Daniil Medvedev lit up the center court with his famous fighting spirit, overcoming a 2-set deficit for the first time in his career to beat Marin Cilic in a hard-fought men’s singles match in the third round at Wimbledon 2021. Medvedev moved to the second week with 6-7(3), 3-6, 6-3, 6-3, 6-2 victory.

Medvedev, the second seed, has made it to the final at the Australian Open and quarter-final at French Open but this is the first time he has progressed to the last 16 at Wimbledon.
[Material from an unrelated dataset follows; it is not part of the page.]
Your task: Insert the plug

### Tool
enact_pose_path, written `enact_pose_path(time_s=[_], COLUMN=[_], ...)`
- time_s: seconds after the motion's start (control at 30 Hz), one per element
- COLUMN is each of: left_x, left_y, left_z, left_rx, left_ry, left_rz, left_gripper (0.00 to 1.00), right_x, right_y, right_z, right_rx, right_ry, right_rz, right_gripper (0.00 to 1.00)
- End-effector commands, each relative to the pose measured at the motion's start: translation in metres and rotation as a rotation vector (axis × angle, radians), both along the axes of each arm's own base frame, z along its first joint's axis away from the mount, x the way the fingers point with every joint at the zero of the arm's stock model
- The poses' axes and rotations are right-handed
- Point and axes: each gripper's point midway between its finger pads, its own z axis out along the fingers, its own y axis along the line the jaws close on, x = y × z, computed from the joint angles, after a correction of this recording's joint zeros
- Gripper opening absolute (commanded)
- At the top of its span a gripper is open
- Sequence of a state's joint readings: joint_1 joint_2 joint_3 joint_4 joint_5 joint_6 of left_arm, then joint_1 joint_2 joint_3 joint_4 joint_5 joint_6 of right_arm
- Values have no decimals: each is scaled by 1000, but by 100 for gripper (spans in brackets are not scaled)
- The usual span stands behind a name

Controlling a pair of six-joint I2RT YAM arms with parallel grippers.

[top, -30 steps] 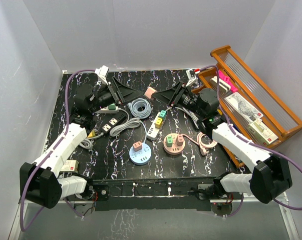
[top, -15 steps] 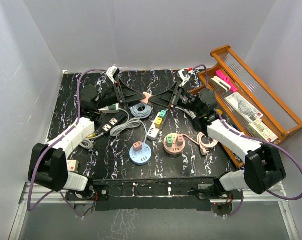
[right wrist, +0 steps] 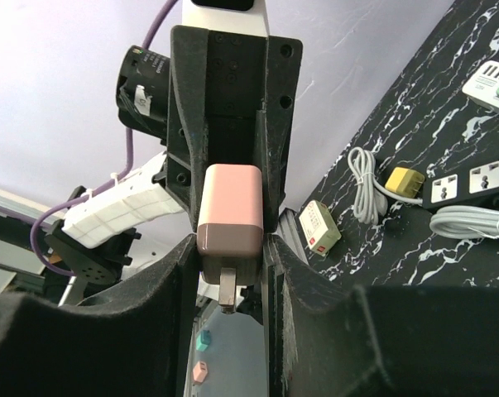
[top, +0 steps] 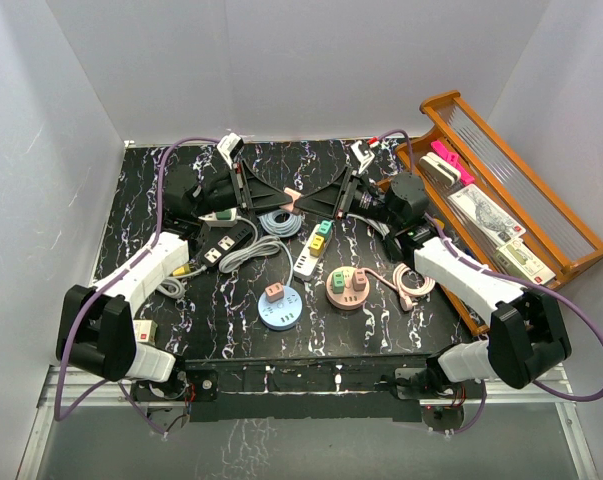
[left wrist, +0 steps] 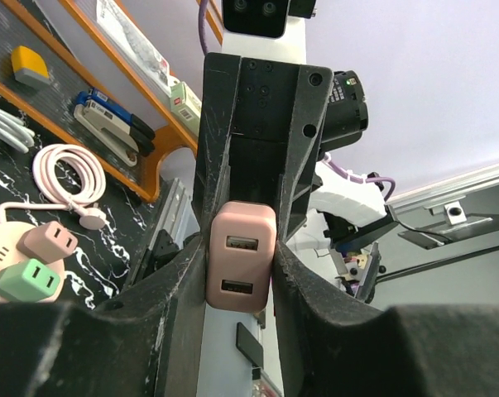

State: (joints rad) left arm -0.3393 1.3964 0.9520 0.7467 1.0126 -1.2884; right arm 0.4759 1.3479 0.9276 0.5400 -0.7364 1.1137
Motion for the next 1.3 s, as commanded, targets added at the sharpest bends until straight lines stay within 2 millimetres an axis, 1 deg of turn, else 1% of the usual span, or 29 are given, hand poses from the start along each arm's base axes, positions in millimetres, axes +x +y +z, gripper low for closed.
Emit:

The 25-year-old Russian looked flat in the opening two sets as Cilic used his powerful serve and forehand to great effect but wrestled back into the contest to make the progress.

Cilic edged the opening set on a tiebreak and when he bludgeoned a forehand winner to carve out a set point in the second, and was then gifted a Medvedev double-fault, it looked like the Croatian 32nd seed was in total control.
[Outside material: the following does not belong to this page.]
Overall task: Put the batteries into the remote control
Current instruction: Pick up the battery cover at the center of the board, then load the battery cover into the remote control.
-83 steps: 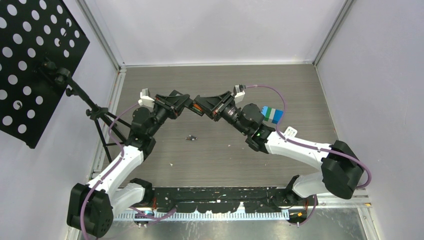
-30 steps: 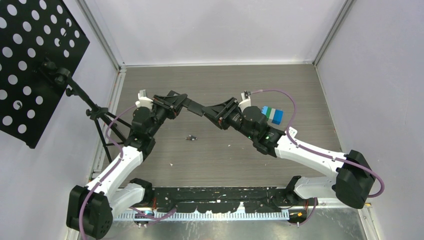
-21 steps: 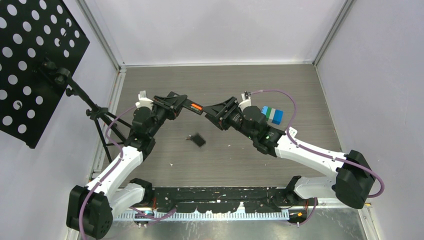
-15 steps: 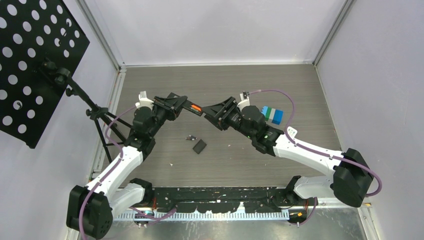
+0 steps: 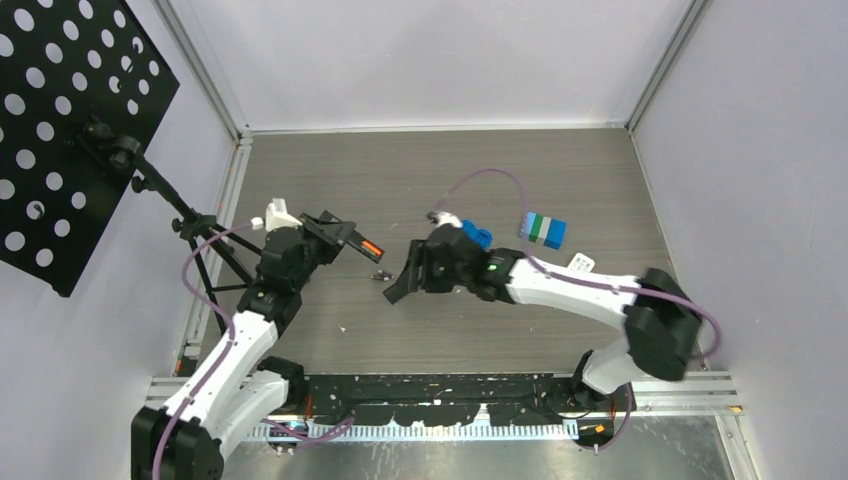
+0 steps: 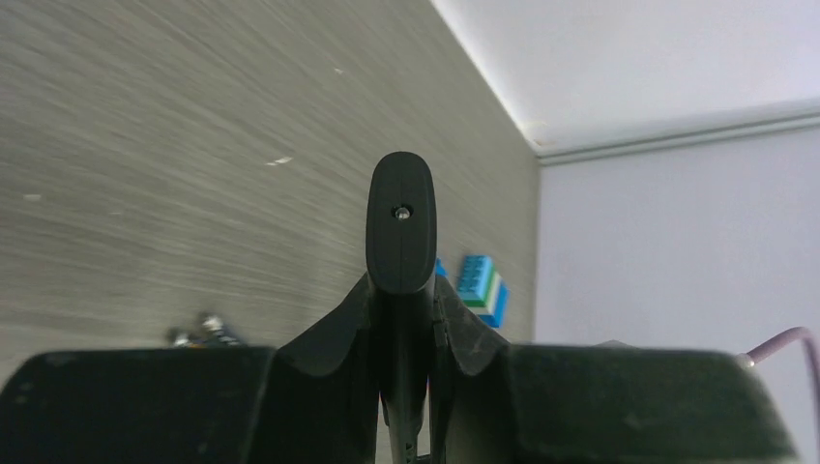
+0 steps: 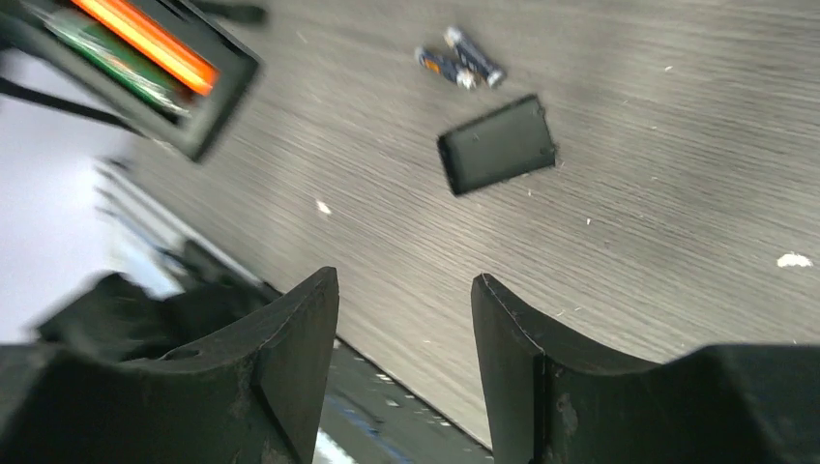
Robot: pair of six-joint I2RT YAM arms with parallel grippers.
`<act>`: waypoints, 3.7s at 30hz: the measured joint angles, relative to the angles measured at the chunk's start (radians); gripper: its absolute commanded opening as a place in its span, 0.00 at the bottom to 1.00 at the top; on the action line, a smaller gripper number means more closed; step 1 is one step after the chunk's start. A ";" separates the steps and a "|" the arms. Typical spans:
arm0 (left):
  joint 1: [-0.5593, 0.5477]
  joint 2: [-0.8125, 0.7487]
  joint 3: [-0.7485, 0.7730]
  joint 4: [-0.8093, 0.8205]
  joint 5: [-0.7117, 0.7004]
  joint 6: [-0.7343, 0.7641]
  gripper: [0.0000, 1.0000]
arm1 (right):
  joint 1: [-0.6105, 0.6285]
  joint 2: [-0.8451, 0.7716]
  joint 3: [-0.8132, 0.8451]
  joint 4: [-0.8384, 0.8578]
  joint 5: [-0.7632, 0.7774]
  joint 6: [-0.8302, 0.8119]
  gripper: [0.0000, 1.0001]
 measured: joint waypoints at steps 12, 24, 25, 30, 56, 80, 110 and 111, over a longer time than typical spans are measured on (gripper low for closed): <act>0.010 -0.237 0.000 -0.394 -0.293 0.194 0.00 | 0.174 0.520 0.455 -0.306 0.153 -0.317 0.42; 0.010 -0.245 0.000 -0.446 -0.342 0.224 0.00 | 0.185 0.662 0.606 -0.393 0.230 -0.416 0.35; 0.010 -0.244 0.000 -0.446 -0.343 0.225 0.00 | 0.185 0.676 0.622 -0.398 0.232 -0.418 0.34; 0.010 -0.242 0.000 -0.446 -0.344 0.235 0.00 | 0.185 0.736 0.686 -0.435 0.254 -0.415 0.23; 0.010 -0.125 0.030 -0.132 0.020 0.124 0.00 | -0.083 -0.138 0.050 0.369 0.032 0.156 0.00; 0.010 0.116 0.022 0.481 0.230 -0.392 0.00 | -0.079 -0.037 -0.030 0.836 0.061 0.685 0.00; 0.010 0.156 0.017 0.545 0.245 -0.469 0.00 | -0.065 0.050 -0.032 0.990 0.079 0.702 0.00; 0.010 0.156 0.017 0.546 0.245 -0.471 0.00 | -0.064 0.050 -0.037 1.001 0.084 0.705 0.00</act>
But the heat went out of Cilic’s game as the evening dragged on and Medvedev patiently clawed his way back from the brink.

The Russian broke serve at 2-2 in the third set when Cilic missed a forehand down the line and got the double break when he chased down a dropshot to hit a deftly-angled winner.

It was a similar story in the third set as Medvedev began to dictate the points with his relentless accuracy and by the time the fifth set started Cilic looked totally deflated, asking the chair umpire how much light there was left for play.


The 32-year-old Croat perhaps wanted the roof to be closed to halt the Russian’s charge but Medvedev was ruthless in the decider as he stormed into a 5-0 lead.

Medvedev double-faulted twice on match points in the next game as he briefly lost focus to give Cilic a slender lifeline.

Suddenly Cilic looked fired-up again as the crowd got behind the 2017 finalist but Medvedev put down the mini rebellion with a powerful first serve to end the contest.

With Karen Khachanov and Andrey Rublev already through, it is only the third time in the professional era that a Grand Slam tournament has had three Russian men in the last 16. (With inputs from Reuters).